First of all John is still alive, that’s the mad thing. John’s still alive. John’s music, the essences of who he is, his theology – John’s still alive. John’s still with us with Beatle fans, with people who love good music. John’s alive every day. I really, honestly believe that. I never got to meet him or ever see him. To me and billions of other people he’s definitely still alive. If he actually was alive and walked around the corner and saw our performance, I think he’d love it because he could see that there is [sic] heart, care, soul and passion that he had – he’s still alive. That he’s represented by us every day.

It’s an ongoing thing keeping that music alive. Millions of disc jockeys do it every day by playing their music. Millions of Beatle bands all over the world keep their music alive. But, top amazing musicals, like Let it Be, strengthen the masses to keep that music alive every day. I genuinely still believe that man is still alive – the music is, definitely. It cannot be, it’s what it means to be a human, it’s the soundtrack to our lives. So buy your tickets and come and see us. You’ll love it.

What’s your favorite moment in the show?

It always used to be Strawberry Fields or All You Need Is Love, because I just get to be John Lennon in those amazing moments – imagine being on the world transmission TV thing, the first world satellite hookup ever and getting to play John Lennon – getting to play Strawberry Fields. Not even John Lennon sang Strawberry Fields live and you get to be him in the 21st century playing… it’s just mind blowing. Imagine now, in the reunion concert I get to play a mid-’70s John Lennon playing Watching The Wheels Go Round. Imagine how that feels.

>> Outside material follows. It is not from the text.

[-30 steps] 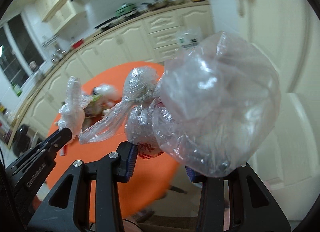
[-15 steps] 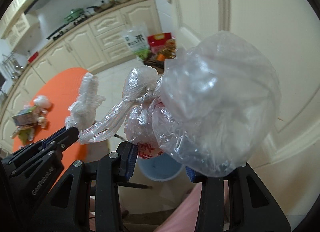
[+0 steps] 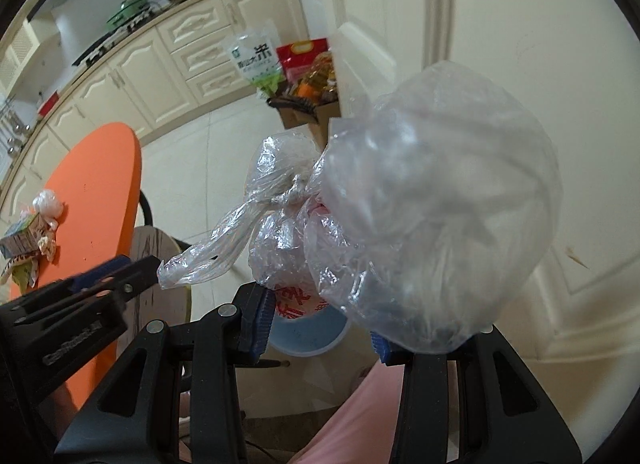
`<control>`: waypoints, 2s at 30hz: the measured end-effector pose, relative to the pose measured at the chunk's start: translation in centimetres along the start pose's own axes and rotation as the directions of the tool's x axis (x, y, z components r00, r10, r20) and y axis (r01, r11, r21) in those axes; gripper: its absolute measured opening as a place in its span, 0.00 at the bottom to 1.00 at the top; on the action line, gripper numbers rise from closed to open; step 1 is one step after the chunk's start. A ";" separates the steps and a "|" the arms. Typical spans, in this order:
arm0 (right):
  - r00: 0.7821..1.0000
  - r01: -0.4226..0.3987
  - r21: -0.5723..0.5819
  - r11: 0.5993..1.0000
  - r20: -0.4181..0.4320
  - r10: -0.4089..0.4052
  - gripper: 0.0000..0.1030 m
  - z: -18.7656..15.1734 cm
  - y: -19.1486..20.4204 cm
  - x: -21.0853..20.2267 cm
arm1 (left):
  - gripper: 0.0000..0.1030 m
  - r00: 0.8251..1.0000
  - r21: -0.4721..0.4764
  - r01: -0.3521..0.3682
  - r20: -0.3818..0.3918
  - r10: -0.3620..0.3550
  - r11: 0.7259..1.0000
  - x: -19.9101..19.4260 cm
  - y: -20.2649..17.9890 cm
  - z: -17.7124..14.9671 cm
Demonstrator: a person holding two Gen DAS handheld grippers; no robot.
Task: Collect trash
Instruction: 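Carry both held plastics to the blue bin and open both tools, then return both tools to the table above the remaining trash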
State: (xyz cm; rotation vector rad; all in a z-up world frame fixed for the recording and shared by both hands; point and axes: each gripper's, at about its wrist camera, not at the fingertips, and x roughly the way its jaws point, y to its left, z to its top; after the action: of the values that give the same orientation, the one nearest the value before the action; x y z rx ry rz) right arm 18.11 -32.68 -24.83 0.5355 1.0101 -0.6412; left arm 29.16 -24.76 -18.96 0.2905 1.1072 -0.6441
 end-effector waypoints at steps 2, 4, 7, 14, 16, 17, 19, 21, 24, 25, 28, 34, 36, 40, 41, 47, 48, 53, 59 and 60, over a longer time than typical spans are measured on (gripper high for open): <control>0.999 -0.029 -0.008 1.000 -0.019 0.029 0.37 0.3 0.5 0.9 | 0.36 0.998 -0.005 -0.043 0.042 0.043 0.999 -0.6 0.3 0.5; 0.998 -0.038 -0.021 0.999 -0.046 0.037 0.37 0.4 1.3 2.0 | 0.42 0.995 -0.018 -0.067 0.067 0.068 0.998 -0.9 1.0 1.2; 0.993 -0.077 -0.026 0.997 -0.091 0.075 0.38 0.4 2.5 3.5 | 0.46 0.992 -0.064 -0.085 0.089 0.091 0.994 -1.0 3.0 2.3; 0.995 -0.080 -0.047 0.996 -0.070 0.077 0.53 0.4 3.6 3.1 | 0.46 0.989 -0.142 -0.090 0.106 0.105 0.986 -1.6 4.2 1.8; 0.996 -0.069 -0.047 0.996 -0.054 0.067 0.53 0.4 3.7 2.2 | 0.46 0.988 -0.159 -0.075 0.118 0.095 0.984 -2.5 4.1 0.4; 0.997 -0.064 -0.046 0.997 -0.045 0.062 0.53 0.3 3.9 1.8 | 0.46 0.988 -0.160 -0.075 0.123 0.095 0.984 -3.0 4.7 -0.5; 0.998 -0.060 -0.051 0.997 -0.026 0.059 0.53 0.2 4.1 0.7 | 0.46 0.987 -0.163 -0.074 0.130 0.096 0.984 -3.8 5.5 -1.4; 0.998 -0.065 -0.061 0.996 0.002 0.065 0.53 0.1 4.9 -0.6 | 0.46 0.985 -0.176 -0.075 0.137 0.100 0.982 -5.2 6.4 -2.8; 0.996 -0.082 -0.085 0.993 0.037 0.085 0.53 0.1 6.3 -2.4 | 0.46 0.982 -0.196 -0.085 0.152 0.116 0.977 -7.7 7.7 -5.0; 0.994 -0.091 -0.101 0.991 0.051 0.097 0.54 0.0 7.1 -3.1 | 0.46 0.980 -0.201 -0.091 0.156 0.124 0.975 -9.1 7.8 -6.0; 0.989 -0.115 -0.146 0.983 0.079 0.127 0.57 -0.4 9.5 -4.5 | 0.47 0.974 -0.228 -0.112 0.169 0.153 0.967 -11.8 9.1 -8.6; 0.976 -0.163 -0.233 0.959 0.103 0.192 0.57 -2.2 14.3 -6.8 | 0.51 0.952 -0.297 -0.160 0.204 0.226 0.941 -16.4 11.8 -12.6; 0.972 -0.170 -0.248 0.954 0.115 0.204 0.63 -2.8 15.5 -7.5 | 0.55 0.945 -0.316 -0.165 0.221 0.241 0.934 -18.3 12.8 -13.8; 0.962 -0.179 -0.297 0.938 0.148 0.230 0.69 -3.9 17.9 -9.0 | 0.59 0.924 -0.363 -0.192 0.247 0.293 0.912 -20.7 14.2 -16.0; 0.959 -0.190 -0.313 0.930 0.146 0.245 0.69 -4.2 18.7 -9.2 | 0.59 0.919 -0.371 -0.202 0.249 0.306 0.906 -21.0 14.5 -16.7; 0.950 -0.213 -0.380 0.900 0.136 0.282 0.84 -4.9 23.1 -9.0 | 0.64 0.895 -0.410 -0.235 0.262 0.360 0.881 -23.4 17.0 -19.2; 0.950 -0.217 -0.389 0.895 0.128 0.285 0.84 -5.1 23.8 -8.9 | 0.67 0.895 -0.416 -0.233 0.263 0.361 0.879 -23.7 17.5 -19.3; 0.953 -0.229 -0.429 0.874 0.085 0.292 0.84 -5.6 26.9 -7.7 | 0.71 0.896 -0.471 -0.226 0.242 0.372 0.852 -23.9 21.2 -20.0; 0.965 -0.219 -0.456 0.863 0.031 0.261 0.84 -5.7 29.4 -5.2 | 0.71 0.926 -0.536 -0.184 0.185 0.328 0.824 -22.2 26.2 -20.1; 0.967 -0.216 -0.460 0.861 0.022 0.254 0.84 -5.8 29.8 -4.8 | 0.71 0.930 -0.548 -0.177 0.179 0.321 0.818 -21.7 27.1 -20.0</control>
State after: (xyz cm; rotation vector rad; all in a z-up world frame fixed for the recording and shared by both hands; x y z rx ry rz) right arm 33.92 -6.83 -19.67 0.2086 0.9579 -0.1902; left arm 24.73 14.22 -10.73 -0.1231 0.9221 -0.1164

That’s the most exciting moment for me now if I’m being completely honest, singing Imagine or singing Watching the Wheels or singing his solo hits because I get to extend that amazing character. I get to do songs, not as a Beatle, but in a Beatle setting so that’s really interesting. And to be John Lennon in 1980, after being a ’60s Beatle for so long. Now I get to play him as an adult, a grownup – somebody with children. It’s mind blowing really.

What do you want fans to take away from spending an evening with Let It Be?

What they’ve always taken away up to this point is, they’ve gone home feeling “I went into a building and I got to see The Beatles. I was touched by The Beatles, I had a Beatles experience.” That’s why it’s been such a massive hit because of that brilliant music. I want the audience to feel like The Beatles never ever ended. And The Beatles never ended. The Beatles may have split up in 1970, but they haven’t really. Not in the eyes of the world, cause we didn’t let them. The world never let The Beatles split up, and it will never let The Beatles split up…that’s what I want the audience to take away.

The Let it Be show will be in Atlanta on April 22 at The Fox Theatre.